● **Task directions**: The listing below should be written out word for word, with its pictures removed.

● **Information supplied**:
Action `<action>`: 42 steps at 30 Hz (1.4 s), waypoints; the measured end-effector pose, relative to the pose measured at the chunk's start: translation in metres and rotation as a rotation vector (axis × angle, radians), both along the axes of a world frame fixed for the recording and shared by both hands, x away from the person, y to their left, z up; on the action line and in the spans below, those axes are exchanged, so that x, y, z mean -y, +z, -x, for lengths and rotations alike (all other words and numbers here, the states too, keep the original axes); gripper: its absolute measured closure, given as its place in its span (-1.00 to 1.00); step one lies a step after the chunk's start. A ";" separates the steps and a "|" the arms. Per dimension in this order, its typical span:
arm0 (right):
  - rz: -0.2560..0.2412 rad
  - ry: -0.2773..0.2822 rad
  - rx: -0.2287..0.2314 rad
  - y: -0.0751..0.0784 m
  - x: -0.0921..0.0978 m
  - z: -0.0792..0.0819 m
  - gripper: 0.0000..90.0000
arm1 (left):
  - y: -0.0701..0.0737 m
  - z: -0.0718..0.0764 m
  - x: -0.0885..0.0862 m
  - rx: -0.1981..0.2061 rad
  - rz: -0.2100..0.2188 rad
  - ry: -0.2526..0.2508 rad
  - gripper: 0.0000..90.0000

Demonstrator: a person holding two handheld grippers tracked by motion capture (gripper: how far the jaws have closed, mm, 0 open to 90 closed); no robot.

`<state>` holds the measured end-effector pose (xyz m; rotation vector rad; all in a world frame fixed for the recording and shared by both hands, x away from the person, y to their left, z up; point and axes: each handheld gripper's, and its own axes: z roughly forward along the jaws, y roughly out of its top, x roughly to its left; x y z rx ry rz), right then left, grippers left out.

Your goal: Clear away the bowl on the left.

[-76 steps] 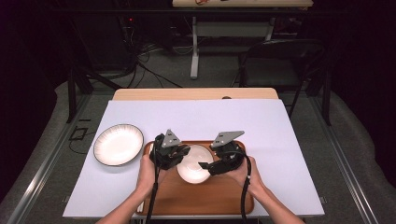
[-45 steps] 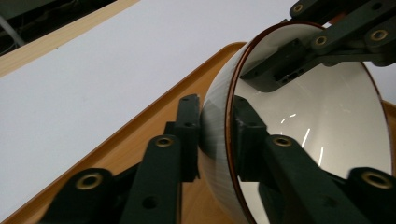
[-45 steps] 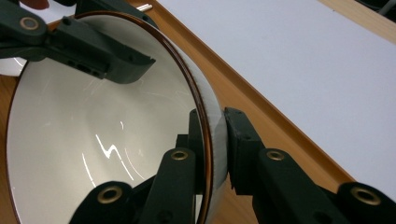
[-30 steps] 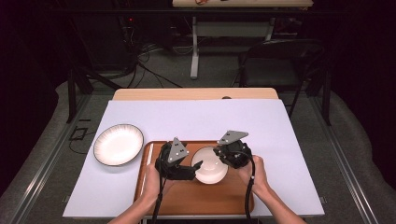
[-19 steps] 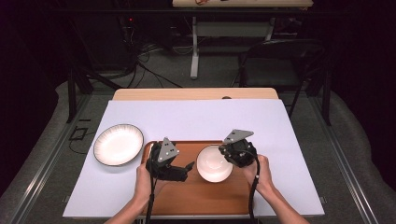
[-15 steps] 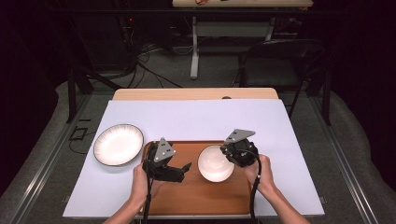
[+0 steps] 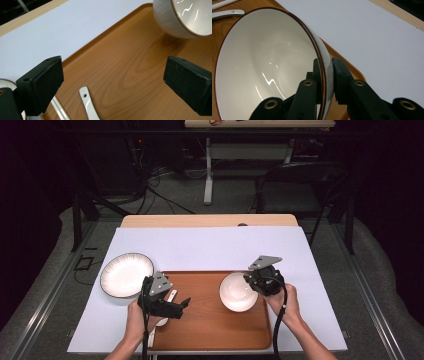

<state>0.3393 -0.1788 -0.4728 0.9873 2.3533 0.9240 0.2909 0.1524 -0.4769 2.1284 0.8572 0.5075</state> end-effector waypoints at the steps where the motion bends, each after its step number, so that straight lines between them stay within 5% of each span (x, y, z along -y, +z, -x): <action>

● **Exercise result**:
Action `<action>`: 42 steps at 30 Hz (1.4 s), waypoints; the measured end-effector pose, relative to the pose measured at the chunk's start: translation in metres and rotation as a rotation vector (axis × angle, radians), both along the axes of a world frame fixed for the recording and shared by both hands, x away from the person, y to their left, z up; on the action line and in the spans below, those axes are exchanged, so that x, y, z mean -y, +z, -x, for lengths and rotations alike (all other words and numbers here, the states too, keep the original axes); gripper: its absolute measured closure, given as its place in its span (-1.00 to 1.00); step one lies a step after the chunk's start. A ";" separates the steps and a "|" the arms. Per dimension in this order, its typical span:
arm0 (right):
  - rz: -0.2560..0.2412 rad
  - ry: -0.2773..0.2822 rad
  - rx: -0.2287..0.2314 rad
  - y: -0.0751..0.0784 m
  - x: -0.0921..0.0978 m
  - z: -0.0792..0.0819 m
  - gripper: 0.0000..90.0000
arm1 (left):
  - y: -0.0701..0.0737 m
  - z: -0.0718..0.0764 m
  - x: -0.0885..0.0862 m
  - rx: -0.1981..0.2061 rad
  - rz: -0.2100..0.2188 rad
  - ry: -0.2526..0.2508 rad
  - gripper: 0.0000..90.0000

Demonstrator: a person holding two handheld grippers tracked by motion capture (gripper: how far the jaws have closed, mm, 0 open to 90 closed); no robot.

`<state>` holds the measured end-effector pose (xyz m; rotation vector rad; all in a world frame fixed for the recording and shared by both hands, x away from the person, y to their left, z up; point and axes: each handheld gripper's, and its own axes: z roughly forward along the jaws, y roughly out of its top, x roughly to its left; x y z rx ry rz), right then left, grippers left out.

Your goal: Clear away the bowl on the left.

[-76 steps] 
[-45 steps] 
[-45 steps] 
[-30 steps] 
[-19 steps] 
[-15 steps] 
[+0 steps] 

<state>0.3393 -0.1788 -0.4728 0.9873 2.3533 0.9240 0.2909 0.1524 -0.4769 2.1284 0.8572 0.5075</state> end-effector waypoints at the steps where the motion bends, each after its step number, so that straight lines between them stay within 5% of each span (x, y, z along -y, +z, -x): <action>

No more output will be produced.